> EXERCISE PROMPT
What you output must match the entries exactly, apart from the pictures, which are left out.

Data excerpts
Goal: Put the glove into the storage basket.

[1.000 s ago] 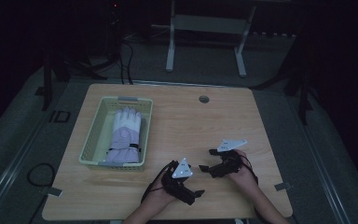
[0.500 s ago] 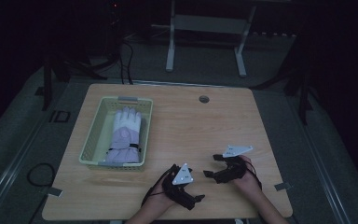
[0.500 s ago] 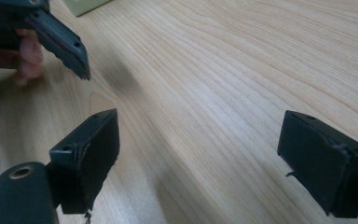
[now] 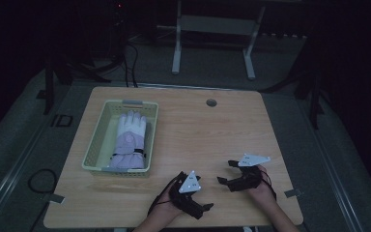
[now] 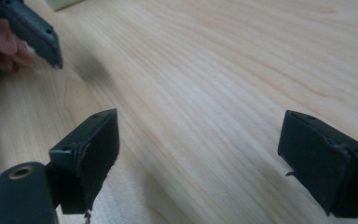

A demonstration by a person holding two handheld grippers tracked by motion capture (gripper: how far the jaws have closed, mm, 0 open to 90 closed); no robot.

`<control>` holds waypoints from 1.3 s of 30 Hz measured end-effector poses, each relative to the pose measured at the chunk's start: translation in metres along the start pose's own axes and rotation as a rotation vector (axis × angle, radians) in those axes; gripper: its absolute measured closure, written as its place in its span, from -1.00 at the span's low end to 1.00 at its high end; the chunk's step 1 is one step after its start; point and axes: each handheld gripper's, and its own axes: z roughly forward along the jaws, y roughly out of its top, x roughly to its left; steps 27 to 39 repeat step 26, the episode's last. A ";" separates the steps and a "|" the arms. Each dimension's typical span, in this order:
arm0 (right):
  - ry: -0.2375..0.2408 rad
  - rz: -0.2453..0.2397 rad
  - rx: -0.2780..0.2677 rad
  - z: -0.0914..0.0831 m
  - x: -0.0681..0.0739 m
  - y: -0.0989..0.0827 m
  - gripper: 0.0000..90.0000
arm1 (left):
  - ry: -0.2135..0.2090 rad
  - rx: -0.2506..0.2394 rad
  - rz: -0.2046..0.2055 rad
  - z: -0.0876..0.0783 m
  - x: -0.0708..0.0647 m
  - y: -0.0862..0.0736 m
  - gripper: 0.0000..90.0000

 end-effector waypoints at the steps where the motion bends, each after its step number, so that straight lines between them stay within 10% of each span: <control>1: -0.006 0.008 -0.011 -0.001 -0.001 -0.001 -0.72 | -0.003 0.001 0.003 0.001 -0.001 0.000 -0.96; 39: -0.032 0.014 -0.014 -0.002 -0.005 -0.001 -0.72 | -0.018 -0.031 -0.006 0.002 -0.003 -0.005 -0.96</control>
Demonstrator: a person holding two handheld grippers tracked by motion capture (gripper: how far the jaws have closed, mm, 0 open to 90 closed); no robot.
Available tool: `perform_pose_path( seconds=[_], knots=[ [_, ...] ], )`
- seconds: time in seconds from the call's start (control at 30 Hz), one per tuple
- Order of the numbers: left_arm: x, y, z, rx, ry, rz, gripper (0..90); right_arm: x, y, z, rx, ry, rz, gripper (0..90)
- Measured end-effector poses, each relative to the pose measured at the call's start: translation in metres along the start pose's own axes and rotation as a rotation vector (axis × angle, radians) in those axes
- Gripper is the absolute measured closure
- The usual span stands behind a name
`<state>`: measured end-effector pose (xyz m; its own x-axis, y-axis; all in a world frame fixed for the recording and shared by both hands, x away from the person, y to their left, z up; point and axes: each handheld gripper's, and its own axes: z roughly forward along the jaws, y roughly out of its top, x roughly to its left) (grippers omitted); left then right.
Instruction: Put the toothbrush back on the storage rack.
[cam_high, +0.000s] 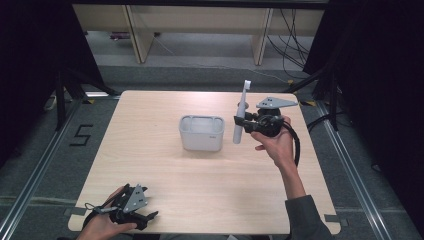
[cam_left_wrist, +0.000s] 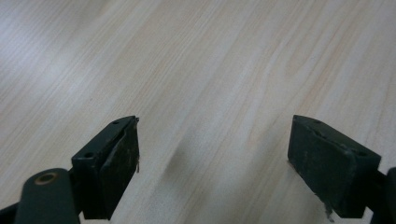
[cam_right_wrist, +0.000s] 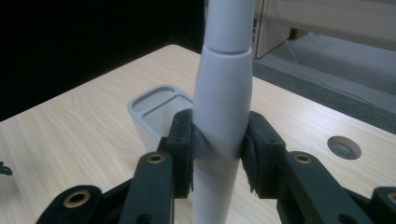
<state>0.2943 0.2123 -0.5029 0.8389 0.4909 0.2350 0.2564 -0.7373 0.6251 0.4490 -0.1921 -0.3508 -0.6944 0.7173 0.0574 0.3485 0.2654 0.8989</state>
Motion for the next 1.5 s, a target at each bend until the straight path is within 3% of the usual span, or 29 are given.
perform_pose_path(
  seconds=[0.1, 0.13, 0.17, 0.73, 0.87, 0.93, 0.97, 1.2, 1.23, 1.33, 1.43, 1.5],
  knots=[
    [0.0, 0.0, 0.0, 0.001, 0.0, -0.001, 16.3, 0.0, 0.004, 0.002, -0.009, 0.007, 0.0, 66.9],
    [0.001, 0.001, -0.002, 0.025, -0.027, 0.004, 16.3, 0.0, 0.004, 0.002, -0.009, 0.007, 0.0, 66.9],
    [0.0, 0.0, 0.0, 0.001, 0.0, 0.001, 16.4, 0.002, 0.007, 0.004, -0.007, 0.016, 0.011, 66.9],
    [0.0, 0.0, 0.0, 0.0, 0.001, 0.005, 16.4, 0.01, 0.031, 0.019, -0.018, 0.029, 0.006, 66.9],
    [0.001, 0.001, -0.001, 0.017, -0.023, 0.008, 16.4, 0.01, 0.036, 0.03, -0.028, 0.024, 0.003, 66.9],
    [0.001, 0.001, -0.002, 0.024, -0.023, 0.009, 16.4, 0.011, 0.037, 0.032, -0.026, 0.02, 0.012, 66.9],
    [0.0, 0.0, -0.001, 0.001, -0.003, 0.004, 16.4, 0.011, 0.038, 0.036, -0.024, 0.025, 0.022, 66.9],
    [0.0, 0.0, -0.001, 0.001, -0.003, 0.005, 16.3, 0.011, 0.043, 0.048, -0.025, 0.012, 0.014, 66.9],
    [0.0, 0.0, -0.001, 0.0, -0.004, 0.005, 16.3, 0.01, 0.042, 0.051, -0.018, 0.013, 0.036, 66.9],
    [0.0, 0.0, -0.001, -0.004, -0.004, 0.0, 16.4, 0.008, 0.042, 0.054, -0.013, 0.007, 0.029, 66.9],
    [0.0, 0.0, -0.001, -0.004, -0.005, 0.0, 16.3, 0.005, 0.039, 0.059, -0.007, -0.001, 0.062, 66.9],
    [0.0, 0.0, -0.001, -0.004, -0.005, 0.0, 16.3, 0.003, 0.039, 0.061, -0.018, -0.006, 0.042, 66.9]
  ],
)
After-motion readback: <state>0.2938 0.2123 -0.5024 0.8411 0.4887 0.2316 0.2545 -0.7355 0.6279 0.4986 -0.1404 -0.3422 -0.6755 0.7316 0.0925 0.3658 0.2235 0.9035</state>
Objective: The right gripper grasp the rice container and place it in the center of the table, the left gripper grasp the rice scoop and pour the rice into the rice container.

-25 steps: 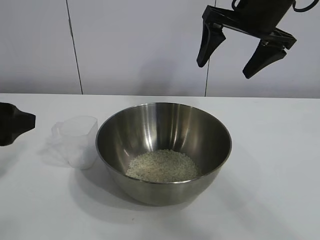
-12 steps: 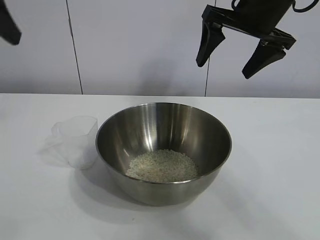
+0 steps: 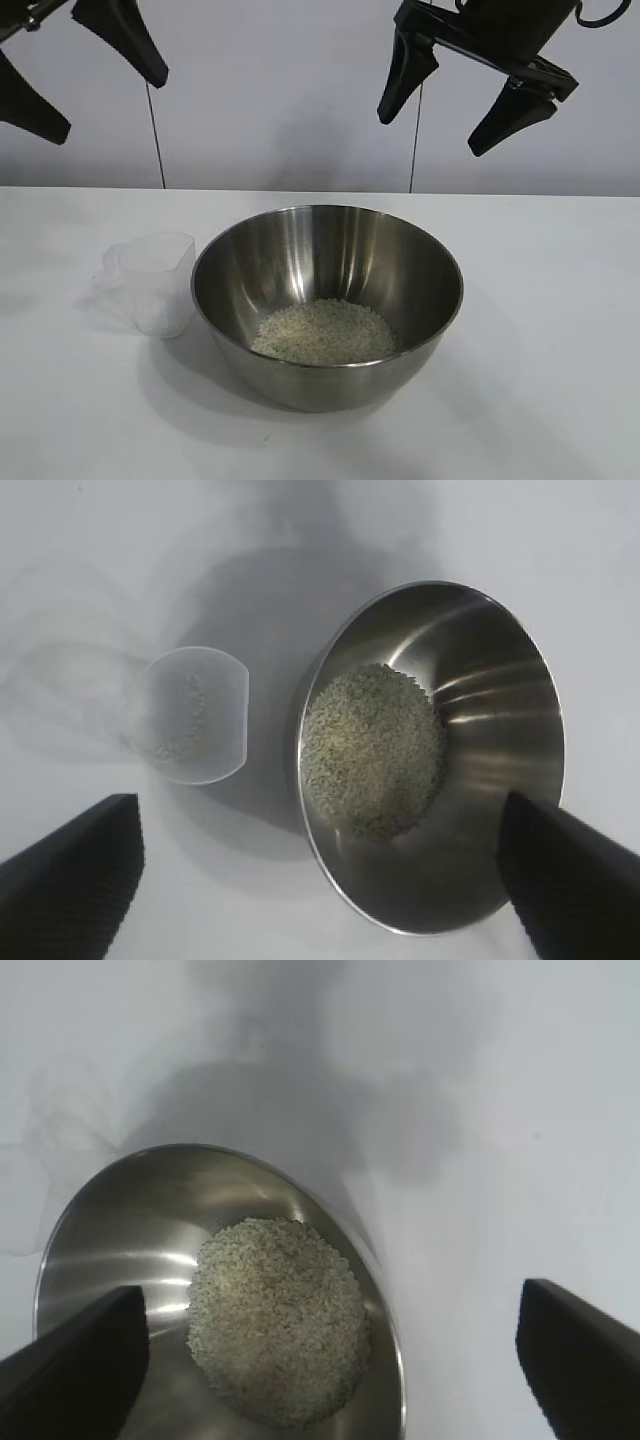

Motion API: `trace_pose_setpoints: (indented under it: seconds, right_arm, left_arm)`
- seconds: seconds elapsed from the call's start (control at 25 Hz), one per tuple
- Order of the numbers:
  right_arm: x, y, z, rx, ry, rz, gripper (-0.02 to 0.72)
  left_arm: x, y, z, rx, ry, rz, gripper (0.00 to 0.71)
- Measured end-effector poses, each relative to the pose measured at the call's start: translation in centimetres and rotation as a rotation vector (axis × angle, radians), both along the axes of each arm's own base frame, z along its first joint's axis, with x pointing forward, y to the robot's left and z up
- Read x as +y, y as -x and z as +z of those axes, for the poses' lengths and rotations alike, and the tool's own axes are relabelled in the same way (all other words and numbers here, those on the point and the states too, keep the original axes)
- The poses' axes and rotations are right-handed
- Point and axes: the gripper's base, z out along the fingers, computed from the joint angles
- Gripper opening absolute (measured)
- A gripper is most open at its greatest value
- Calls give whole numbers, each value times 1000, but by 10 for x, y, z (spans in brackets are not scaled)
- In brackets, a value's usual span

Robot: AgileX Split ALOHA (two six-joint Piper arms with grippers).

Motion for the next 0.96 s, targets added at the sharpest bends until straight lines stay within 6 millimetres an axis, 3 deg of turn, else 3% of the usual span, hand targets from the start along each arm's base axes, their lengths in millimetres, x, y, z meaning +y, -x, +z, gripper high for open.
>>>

> EXPECTED OUTPUT
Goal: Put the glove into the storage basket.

[1.000 s ago] 
[0.500 s ago] 
[0.500 s ago] 
[now] 
[now] 

A demonstration by a person holding two handheld grippers tracked by motion capture (gripper: how far the jaws have closed, mm, 0 open to 90 closed); no robot.

`<control>` holds waypoints from 1.3 s of 30 Hz measured end-effector poses, each relative to the pose measured at the chunk's start: translation in metres along the start pose's own axes and rotation as a rotation vector (axis × angle, radians) in those axes; gripper: its absolute measured closure, written as its place in its span, from -1.00 at the span's low end to 1.00 at its high end; the chunk's step 1 is one step after its start; point and axes: each handheld gripper's, and its own axes: z roughly forward along the jaws, y roughly out of its top, x roughly to its left; steps 27 to 39 repeat step 26, the episode's last. A ";" separates the steps and a "|" the arms. Each dimension's typical span, in this order:
arm0 (right):
  - ry: -0.2375..0.2408 rad
  - rz: -0.2453..0.2397 rad
  - rx: -0.2780..0.2677 rad
  - z: -0.0914..0.0831 m
  - x: -0.0681..0.0739 m
  - y: -0.0989..0.0827 m
  - gripper: 0.0000..90.0000
arm1 (left):
  - ry: -0.2135..0.2090 rad
  - rx: -0.2506..0.2394 rad
  - rz: -0.2046..0.2055 rad
  - z: -0.0876..0.0783 m
  - x: -0.0708..0.0647 m
  - y: -0.0862..0.0736 m
  - gripper: 0.0000..90.0000

 end-effector waypoints at the steps where the motion bends, each after its step number, so that straight lines between them stay within 10% of each span: <control>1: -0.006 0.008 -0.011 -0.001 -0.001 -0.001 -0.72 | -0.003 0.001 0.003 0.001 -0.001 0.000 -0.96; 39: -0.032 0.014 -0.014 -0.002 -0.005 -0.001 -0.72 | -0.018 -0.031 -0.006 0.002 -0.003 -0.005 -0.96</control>
Demonstrator: a person holding two handheld grippers tracked by motion capture (gripper: how far the jaws have closed, mm, 0 open to 90 closed); no robot.
Available tool: `perform_pose_path( seconds=[_], knots=[ [_, ...] ], )`
- seconds: time in seconds from the call's start (control at 30 Hz), one per tuple
- Order of the numbers: left_arm: x, y, z, rx, ry, rz, gripper (0..90); right_arm: x, y, z, rx, ry, rz, gripper (0..90)
- Measured end-effector poses, each relative to the pose measured at the call's start: translation in metres along the start pose's own axes and rotation as a rotation vector (axis × angle, radians) in those axes
- Gripper is the absolute measured closure
- The usual span stands behind a name
`<state>`: measured end-effector pose (xyz m; its own x-axis, y-axis; all in a world frame fixed for the recording and shared by both hands, x away from the person, y to their left, z up; point and axes: each handheld gripper's, and its own axes: z roughly forward along the jaws, y roughly out of its top, x roughly to its left) (grippers omitted); left then right.
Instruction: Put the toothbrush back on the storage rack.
[cam_high, +0.000s] 
[cam_left_wrist, +0.000s] 
[cam_right_wrist, +0.000s] 
<state>0.2943 0.2123 -0.5029 0.8389 0.4909 0.2350 0.2564 -0.7373 0.6251 0.4490 -0.1921 -0.3508 -0.6944 0.7173 0.0574 0.3485 0.2654 0.8989</state>
Motion for the next 1.5 s, a target at each bend until the straight path is within 3% of the usual span, or 29 are given.
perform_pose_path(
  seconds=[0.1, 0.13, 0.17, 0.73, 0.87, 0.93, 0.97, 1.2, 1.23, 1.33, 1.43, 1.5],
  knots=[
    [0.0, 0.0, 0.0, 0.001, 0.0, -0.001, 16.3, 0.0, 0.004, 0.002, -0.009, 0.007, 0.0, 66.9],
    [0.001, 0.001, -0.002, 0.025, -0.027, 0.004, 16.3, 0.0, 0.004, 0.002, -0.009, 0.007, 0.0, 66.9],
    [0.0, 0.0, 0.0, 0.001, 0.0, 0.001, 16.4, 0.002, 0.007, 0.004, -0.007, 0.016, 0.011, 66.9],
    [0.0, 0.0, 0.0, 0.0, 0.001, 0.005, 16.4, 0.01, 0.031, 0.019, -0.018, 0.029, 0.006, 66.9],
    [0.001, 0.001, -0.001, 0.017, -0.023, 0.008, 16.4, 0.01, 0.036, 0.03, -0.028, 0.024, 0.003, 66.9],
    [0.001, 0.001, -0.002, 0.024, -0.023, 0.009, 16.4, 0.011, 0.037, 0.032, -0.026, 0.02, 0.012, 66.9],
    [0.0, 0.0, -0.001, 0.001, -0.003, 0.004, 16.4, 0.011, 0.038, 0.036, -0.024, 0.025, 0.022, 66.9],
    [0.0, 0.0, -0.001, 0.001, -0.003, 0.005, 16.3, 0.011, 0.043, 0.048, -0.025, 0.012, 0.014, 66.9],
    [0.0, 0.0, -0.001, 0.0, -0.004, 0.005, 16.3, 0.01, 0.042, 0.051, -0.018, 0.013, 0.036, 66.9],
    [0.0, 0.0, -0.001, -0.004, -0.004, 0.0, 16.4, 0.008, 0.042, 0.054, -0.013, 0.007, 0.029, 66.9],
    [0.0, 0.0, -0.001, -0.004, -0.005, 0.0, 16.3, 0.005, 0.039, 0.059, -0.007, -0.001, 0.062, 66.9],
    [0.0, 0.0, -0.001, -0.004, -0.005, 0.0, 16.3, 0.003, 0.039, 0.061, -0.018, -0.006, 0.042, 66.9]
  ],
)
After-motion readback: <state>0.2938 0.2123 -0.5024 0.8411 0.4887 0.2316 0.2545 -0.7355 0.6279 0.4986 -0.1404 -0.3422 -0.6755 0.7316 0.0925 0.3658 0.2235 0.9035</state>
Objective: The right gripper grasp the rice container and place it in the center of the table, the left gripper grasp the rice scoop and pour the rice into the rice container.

-25 steps: 
-12 steps: 
+0 steps: 

Motion API: `trace_pose_setpoints: (indented under it: seconds, right_arm, left_arm)`
- seconds: seconds elapsed from the call's start (control at 25 Hz), one per tuple
- Order of the numbers:
  right_arm: x, y, z, rx, ry, rz, gripper (-0.02 to 0.72)
  left_arm: x, y, z, rx, ry, rz, gripper (0.00 to 0.71)
- Measured end-effector poses, each relative to the pose measured at the call's start: translation in centimetres and rotation as a rotation vector (axis × angle, radians), both along the axes of each arm's own base frame, z along its first joint's axis, with x pointing forward, y to the robot's left and z up
- Read x as +y, y as -x and z as +z of those axes, for the poses' lengths and rotations alike, and the tool's own axes are relabelled in the same way (all other words and numbers here, those on the point and the states too, keep the original axes)
- The poses' axes and rotations are right-handed
- Point and axes: the gripper's base, z out along the fingers, computed from the joint angles
- Gripper opening absolute (measured)
- A gripper is most open at its greatest value
- Calls give whole numbers, each value times 1000, but by 10 for x, y, z (spans in brackets are not scaled)
- In brackets, a value's usual span

Robot: AgileX Split ALOHA (two six-joint Piper arms with grippers).

Motion for the next 0.96 s, targets added at the sharpest bends until straight lines stay within 6 millimetres an axis, 3 deg of turn, else 3% of the usual span, hand targets from the start along each arm's base axes, their lengths in millimetres, x, y, z meaning +y, -x, +z, gripper high for open.
>>>

This exercise is now finished, and nothing remains to add.